Data strategy – two words that are widely used by service providers and organizations of all types, and yet they can mean many different things to different people.
Having encountered quite a few interpretations and versions of “data strategy”, I would like to share our approach at BLeader, which was honed over years of leading dozens of such processes in the organization of all verticals and stages.
First, when we talk about data strategy, we’re referring to 4 key stages that have to take place for the strategy to be relevant: Business strategy, Strategy-oriented data solutions, technological execution plan, and process execution plan.
Stage 1: Business strategy/business consulting, which at its core is the definition of your organization’s business goals which are achievable via data-based solutions. The process may include some changes and tweaks to the internal processes in the organization – from both the business and technology aspects. That’s when we, as the consultants, hold the rope at both ends. We consult on both the business side and the data side – otherwise, our work wouldn’t be justified. The value we bring here is our experience and our understanding across verticals and segments, which enables us to help organizations design business processes in which we can weave data solutions that will lead to tangible business results. In other words, this is the stage when we identify business opportunities and prioritize them.
Stage 2: Strategy-oriented data solution: At this stage, we define and prioritize the various data solutions that we’d like to incorporate into those business processes, and that are meant to deliver the desired value. Some of the solutions may be AI-based and some may be fairly simple. Solutions don’t have to be technologically or methodologically complicated to deliver meaningful value. Sometimes it’s as simple as finding a new data source – which can prove to have an immense impact.
Planning data solutions is a creative process combining our business goals with “bending” the technologies and methodologies and choosing the best way to use the data-based solution to achieve the business target. The consultants have to know the solutions available in the market extremely well in order to build the right jigsaw puzzle for the specific challenge at hand.

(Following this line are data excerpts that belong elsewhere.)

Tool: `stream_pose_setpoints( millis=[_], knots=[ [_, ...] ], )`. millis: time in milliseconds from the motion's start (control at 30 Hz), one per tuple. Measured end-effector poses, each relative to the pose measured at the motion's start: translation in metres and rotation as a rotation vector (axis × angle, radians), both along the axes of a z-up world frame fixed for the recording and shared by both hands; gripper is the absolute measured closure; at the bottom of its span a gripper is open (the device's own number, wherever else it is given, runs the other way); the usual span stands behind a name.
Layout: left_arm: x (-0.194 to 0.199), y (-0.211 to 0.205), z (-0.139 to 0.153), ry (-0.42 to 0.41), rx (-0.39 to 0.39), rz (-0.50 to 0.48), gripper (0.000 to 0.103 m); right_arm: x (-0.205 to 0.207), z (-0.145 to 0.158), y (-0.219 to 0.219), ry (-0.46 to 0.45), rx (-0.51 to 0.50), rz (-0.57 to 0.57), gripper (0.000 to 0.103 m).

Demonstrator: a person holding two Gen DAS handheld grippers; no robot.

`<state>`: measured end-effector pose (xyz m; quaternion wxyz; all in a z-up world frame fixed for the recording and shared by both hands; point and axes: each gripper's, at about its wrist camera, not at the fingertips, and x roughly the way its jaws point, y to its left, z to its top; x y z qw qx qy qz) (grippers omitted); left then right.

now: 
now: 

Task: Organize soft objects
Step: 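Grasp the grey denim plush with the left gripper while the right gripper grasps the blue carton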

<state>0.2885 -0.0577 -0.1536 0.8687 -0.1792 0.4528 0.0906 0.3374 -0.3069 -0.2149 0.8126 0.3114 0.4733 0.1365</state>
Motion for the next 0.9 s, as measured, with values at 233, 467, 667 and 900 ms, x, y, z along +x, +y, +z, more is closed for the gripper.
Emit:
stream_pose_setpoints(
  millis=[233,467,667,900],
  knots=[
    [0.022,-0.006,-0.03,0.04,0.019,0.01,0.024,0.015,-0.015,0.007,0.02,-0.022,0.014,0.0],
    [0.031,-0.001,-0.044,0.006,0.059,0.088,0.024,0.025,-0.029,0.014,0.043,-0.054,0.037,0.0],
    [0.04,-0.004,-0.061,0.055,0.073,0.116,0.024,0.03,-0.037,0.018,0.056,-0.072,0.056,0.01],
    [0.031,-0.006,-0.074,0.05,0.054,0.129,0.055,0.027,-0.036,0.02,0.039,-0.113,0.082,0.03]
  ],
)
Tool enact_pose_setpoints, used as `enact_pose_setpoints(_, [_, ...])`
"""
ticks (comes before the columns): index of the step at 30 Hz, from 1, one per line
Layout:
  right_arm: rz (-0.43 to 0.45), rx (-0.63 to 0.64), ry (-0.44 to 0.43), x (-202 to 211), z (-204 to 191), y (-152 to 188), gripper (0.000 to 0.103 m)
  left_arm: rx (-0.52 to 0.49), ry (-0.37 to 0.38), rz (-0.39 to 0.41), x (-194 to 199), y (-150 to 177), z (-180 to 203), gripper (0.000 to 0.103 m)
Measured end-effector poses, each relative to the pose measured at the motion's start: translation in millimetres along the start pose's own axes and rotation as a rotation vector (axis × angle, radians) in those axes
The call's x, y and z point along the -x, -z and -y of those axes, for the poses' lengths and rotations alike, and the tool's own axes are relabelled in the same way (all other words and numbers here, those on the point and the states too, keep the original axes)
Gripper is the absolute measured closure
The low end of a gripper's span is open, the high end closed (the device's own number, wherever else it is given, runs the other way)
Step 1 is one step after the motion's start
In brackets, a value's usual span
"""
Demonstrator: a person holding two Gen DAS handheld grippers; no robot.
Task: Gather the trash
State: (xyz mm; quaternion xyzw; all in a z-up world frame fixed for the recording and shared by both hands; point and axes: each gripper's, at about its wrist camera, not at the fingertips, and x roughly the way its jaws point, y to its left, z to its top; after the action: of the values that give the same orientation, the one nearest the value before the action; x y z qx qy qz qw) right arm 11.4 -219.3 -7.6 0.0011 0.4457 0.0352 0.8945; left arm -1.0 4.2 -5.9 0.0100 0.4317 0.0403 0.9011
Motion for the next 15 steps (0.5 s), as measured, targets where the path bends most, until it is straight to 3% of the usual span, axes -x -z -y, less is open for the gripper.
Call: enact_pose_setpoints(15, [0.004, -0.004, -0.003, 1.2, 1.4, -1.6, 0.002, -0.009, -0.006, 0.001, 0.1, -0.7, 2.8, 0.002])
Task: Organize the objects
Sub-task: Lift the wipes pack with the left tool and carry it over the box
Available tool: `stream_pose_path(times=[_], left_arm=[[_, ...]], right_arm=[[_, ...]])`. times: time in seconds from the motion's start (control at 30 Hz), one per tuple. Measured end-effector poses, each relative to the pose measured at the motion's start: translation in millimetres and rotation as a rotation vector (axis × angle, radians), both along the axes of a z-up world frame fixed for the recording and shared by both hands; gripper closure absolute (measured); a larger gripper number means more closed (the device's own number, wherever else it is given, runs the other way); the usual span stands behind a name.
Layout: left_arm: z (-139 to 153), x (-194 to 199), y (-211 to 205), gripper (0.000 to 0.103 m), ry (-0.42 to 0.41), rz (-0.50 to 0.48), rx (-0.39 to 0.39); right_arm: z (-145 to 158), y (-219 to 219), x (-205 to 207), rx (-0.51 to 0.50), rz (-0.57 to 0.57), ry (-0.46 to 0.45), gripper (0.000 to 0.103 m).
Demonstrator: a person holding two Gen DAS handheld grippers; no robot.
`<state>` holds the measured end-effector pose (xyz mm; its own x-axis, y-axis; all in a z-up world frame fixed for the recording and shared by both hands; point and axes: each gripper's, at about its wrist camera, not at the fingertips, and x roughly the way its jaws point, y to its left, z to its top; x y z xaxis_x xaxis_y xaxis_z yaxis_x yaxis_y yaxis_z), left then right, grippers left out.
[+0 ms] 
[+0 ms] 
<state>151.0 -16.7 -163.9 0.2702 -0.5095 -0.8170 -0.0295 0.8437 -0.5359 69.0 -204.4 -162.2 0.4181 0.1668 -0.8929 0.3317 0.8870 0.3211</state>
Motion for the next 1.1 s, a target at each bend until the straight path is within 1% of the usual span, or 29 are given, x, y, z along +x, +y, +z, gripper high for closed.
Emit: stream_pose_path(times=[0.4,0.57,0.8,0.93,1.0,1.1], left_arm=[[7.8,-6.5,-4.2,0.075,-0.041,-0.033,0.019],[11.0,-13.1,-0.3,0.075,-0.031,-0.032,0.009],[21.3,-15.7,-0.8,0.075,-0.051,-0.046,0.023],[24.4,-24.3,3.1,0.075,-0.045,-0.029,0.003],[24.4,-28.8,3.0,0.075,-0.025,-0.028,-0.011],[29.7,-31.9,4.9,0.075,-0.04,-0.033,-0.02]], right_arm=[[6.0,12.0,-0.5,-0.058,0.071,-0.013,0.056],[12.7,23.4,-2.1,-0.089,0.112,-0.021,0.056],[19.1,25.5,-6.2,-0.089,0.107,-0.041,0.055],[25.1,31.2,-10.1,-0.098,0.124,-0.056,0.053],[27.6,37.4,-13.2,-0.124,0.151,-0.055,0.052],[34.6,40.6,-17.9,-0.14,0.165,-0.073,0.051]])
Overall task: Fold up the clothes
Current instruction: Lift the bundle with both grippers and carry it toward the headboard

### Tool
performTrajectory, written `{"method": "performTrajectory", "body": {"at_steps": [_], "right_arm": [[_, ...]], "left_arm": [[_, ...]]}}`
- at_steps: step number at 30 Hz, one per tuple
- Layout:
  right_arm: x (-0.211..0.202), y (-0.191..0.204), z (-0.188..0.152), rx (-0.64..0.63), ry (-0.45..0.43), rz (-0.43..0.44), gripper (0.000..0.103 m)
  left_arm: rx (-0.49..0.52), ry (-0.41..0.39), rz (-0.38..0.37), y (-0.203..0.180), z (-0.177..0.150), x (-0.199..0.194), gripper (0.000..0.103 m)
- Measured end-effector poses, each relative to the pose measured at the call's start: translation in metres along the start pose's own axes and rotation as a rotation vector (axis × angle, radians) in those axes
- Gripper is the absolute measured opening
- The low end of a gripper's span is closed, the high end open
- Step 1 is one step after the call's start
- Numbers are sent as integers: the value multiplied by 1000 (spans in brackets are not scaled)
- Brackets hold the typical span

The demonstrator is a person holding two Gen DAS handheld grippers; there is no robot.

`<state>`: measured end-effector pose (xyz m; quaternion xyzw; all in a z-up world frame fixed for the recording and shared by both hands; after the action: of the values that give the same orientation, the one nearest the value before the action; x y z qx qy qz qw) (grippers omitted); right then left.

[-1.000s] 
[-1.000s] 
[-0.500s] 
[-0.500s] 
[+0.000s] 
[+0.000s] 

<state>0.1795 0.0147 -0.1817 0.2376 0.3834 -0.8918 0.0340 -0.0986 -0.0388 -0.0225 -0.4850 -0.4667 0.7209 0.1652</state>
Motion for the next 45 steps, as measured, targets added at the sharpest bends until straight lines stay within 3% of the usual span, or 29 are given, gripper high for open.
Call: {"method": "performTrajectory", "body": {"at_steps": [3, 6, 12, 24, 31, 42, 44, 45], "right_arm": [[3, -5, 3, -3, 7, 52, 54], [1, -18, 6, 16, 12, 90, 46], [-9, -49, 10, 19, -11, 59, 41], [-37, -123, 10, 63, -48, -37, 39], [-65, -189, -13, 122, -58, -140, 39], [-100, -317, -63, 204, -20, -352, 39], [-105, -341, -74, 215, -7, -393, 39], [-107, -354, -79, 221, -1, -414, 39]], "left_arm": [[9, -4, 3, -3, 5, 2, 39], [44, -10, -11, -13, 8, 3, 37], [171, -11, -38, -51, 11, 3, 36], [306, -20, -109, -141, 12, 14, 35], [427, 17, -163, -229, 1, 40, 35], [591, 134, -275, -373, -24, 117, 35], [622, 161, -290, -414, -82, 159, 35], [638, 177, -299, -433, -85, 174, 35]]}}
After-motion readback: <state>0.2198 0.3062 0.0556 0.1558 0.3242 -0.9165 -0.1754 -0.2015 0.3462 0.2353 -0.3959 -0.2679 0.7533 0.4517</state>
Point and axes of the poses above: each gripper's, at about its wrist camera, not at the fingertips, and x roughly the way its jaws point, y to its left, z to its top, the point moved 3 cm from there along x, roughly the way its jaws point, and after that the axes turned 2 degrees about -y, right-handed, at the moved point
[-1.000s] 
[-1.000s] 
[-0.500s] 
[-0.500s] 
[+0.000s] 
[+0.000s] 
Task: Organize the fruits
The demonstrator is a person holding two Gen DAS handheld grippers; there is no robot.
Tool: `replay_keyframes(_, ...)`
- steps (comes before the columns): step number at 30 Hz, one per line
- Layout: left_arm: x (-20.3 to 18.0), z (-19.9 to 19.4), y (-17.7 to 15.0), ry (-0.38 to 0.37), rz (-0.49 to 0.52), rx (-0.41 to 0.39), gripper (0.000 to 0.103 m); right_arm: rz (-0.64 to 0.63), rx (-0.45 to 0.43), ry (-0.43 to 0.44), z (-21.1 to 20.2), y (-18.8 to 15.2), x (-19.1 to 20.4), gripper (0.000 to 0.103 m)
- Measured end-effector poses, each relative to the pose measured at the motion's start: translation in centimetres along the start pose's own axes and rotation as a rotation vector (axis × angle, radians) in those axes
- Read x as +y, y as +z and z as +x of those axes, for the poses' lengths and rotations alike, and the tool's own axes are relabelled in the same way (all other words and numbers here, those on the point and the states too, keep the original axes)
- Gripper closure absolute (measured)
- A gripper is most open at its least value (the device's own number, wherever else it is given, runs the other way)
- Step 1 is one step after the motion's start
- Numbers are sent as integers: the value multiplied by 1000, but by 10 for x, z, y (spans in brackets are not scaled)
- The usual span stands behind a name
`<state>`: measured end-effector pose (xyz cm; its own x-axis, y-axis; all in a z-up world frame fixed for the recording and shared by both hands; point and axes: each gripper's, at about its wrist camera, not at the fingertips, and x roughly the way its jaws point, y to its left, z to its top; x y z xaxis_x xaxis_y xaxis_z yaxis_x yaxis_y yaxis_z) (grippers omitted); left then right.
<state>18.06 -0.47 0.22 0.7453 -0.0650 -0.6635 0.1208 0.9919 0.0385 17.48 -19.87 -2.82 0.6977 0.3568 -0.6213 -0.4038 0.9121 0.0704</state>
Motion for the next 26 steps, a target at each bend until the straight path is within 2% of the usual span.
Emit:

We help the organization define solutions in areas like personalization and data-based customer management, automating operational processes, recommendation engines for discounts, operations, content, and even new product lines – based on the customer’s preferences, systems promoting information such as dashboards that can be incorporated into managerial and operational processes, information infrastructures that can accelerate the organization’s response time, new data sources and so on. All of these always have to be according to the strategy set on the first stage.
Stage 3: Technological execution: Most data service providers and consultants stop here. At BLeader, we believe that the technological execution is also part of the consultants’ responsibility. The reason is that recommending solutions is pretty easy, but backing those recommendations and implementing them into the organization, making them a reality, is more challenging. There are many considerations when selecting the right technological solutions and tools: budget, existing technology, and infrastructure – as well as knowing the people and function in the organization who are going to be using the solution and examining their level of readiness for using simple or advanced solutions.
At this stage, we grade the solutions according to the ease of use and cost of implementation on the one hand, and the business and monetary value they can bring on the other hand.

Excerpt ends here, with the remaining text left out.